Ни я, ни Вайолет, ни Эрика, которая в своей Калифорнии была в курсе всего, ни минуты не сомневались в том, что полиция найдет Марка. Его допрос был делом времени. После разговора Вайолет с агентами Лайтнером и Миллзом я уже не знал, где для Марка возможное, где невозможное, и с тех пор, как эта грань исчезла, я жил в постоянном ужасе. Сцена перед номером Джайлза в Нашвилле не стерлась у меня из памяти. Каждую ночь я снова и снова мучился от сознания собственного бессилия. Руки Джайлза. Его голос. Звон в голове от удара о стену. И глаза Марка, в которых только пустота. Я слышал собственный голос, слышал, как зову его, видел свои протянутые к нему руки, а потом это ожидание на банкетке в холле, куда он так и не пришел. Я рассказал Эрике и Вайолет почти обо всем, что произошло, но старался говорить ровным голосом, без эмоций, и одну вещь все-таки обошел молчанием.

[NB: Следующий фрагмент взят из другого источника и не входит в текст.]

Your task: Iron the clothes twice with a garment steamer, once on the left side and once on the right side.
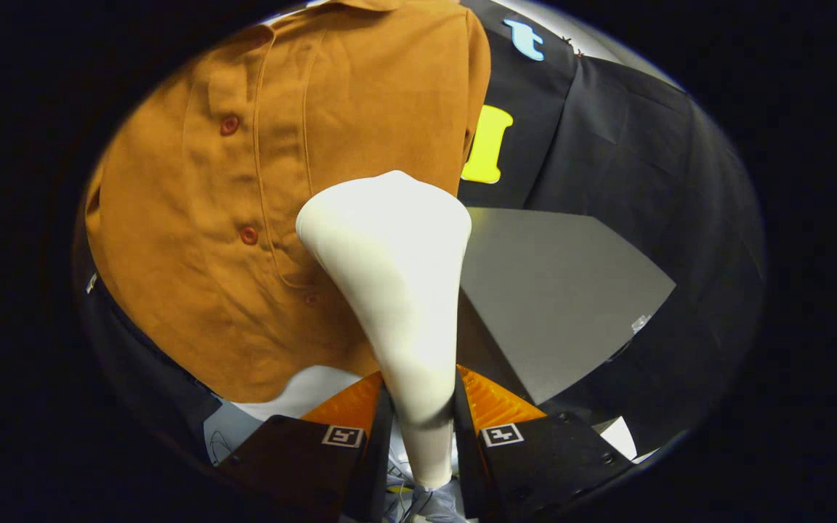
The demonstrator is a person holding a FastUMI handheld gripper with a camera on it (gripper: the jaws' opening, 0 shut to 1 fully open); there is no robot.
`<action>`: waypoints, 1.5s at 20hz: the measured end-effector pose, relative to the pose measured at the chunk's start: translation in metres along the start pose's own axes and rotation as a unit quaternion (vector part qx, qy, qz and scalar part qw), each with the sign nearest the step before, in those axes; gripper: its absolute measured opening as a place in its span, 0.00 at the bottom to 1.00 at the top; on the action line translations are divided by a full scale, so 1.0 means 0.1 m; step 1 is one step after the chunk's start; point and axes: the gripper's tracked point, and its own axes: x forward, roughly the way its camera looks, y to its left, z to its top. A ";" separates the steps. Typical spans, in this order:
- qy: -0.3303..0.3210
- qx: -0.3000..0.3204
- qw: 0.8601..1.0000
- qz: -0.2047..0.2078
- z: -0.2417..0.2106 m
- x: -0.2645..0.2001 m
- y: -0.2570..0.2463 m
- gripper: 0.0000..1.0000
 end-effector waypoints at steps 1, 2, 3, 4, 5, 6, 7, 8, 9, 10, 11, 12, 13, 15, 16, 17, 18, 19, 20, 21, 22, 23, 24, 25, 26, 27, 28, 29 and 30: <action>-0.017 0.003 1.000 0.000 0.08 -0.05 -0.01 0.44; -0.035 0.004 0.999 0.002 0.18 -0.13 0.03 0.44; -0.052 0.002 0.999 0.007 0.32 -0.25 0.07 0.44; -0.068 -0.001 0.998 0.013 0.43 -0.36 0.14 0.44; -0.083 -0.004 0.996 0.021 0.56 -0.45 0.20 0.44; -0.097 -0.009 0.995 0.029 0.67 -0.52 0.28 0.44; -0.108 -0.014 0.993 0.037 0.75 -0.60 0.38 0.44; -0.120 -0.017 0.992 0.045 0.83 -0.66 0.49 0.44; -0.132 -0.019 0.990 0.054 0.92 -0.73 0.61 0.44; -0.143 -0.021 0.987 0.063 0.98 -0.80 0.70 0.44; -0.151 -0.024 0.986 0.072 1.03 -0.86 0.81 0.44; -0.156 -0.027 0.984 0.081 1.09 -0.90 0.90 0.44; -0.160 -0.030 0.983 0.088 1.13 -0.93 0.99 0.44; -0.164 -0.032 0.981 0.099 1.18 -0.98 1.16 0.44; -0.165 -0.033 0.980 0.103 1.21 -0.99 1.23 0.44; -0.167 -0.034 0.980 0.106 1.23 -1.01 1.29 0.44; -0.168 -0.035 0.979 0.109 1.24 -1.01 1.33 0.44; -0.169 -0.037 0.979 0.110 1.26 -1.03 1.41 0.44; -0.169 -0.038 0.979 0.109 1.27 -1.02 1.47 0.44; -0.167 -0.041 0.979 0.106 1.28 -1.01 1.50 0.44; -0.165 -0.042 0.980 0.103 1.28 -0.99 1.52 0.44; -0.162 -0.043 0.981 0.100 1.27 -0.98 1.54 0.44; -0.160 -0.044 0.981 0.097 1.27 -0.96 1.56 0.44; -0.158 -0.046 0.982 0.092 1.26 -0.94 1.57 0.44; -0.155 -0.050 0.983 0.088 1.24 -0.92 1.59 0.44; -0.152 -0.053 0.983 0.083 1.22 -0.89 1.60 0.44; -0.148 -0.058 0.984 0.077 1.19 -0.87 1.61 0.44; -0.143 -0.062 0.985 0.070 1.15 -0.84 1.61 0.44; -0.139 -0.066 0.986 0.064 1.12 -0.82 1.61 0.44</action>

Я ни слова не сказал о том, как Джайлз перебирал волосы у меня на голове. То, что я при этом чувствовал, невозможно было выразить словами. Сказать, что он треснул меня затылком о стену, оказалось куда проще. Легче было вспоминать о насилии, чем о том, что ему предшествовало. Я стал плохо спать, и иногда, проворочавшись без сна несколько часов, я вставал и шел проверять, надежно ли заперта входная дверь в квартиру, хотя прекрасно помнил, как щелкал замком и набрасывал цепочку.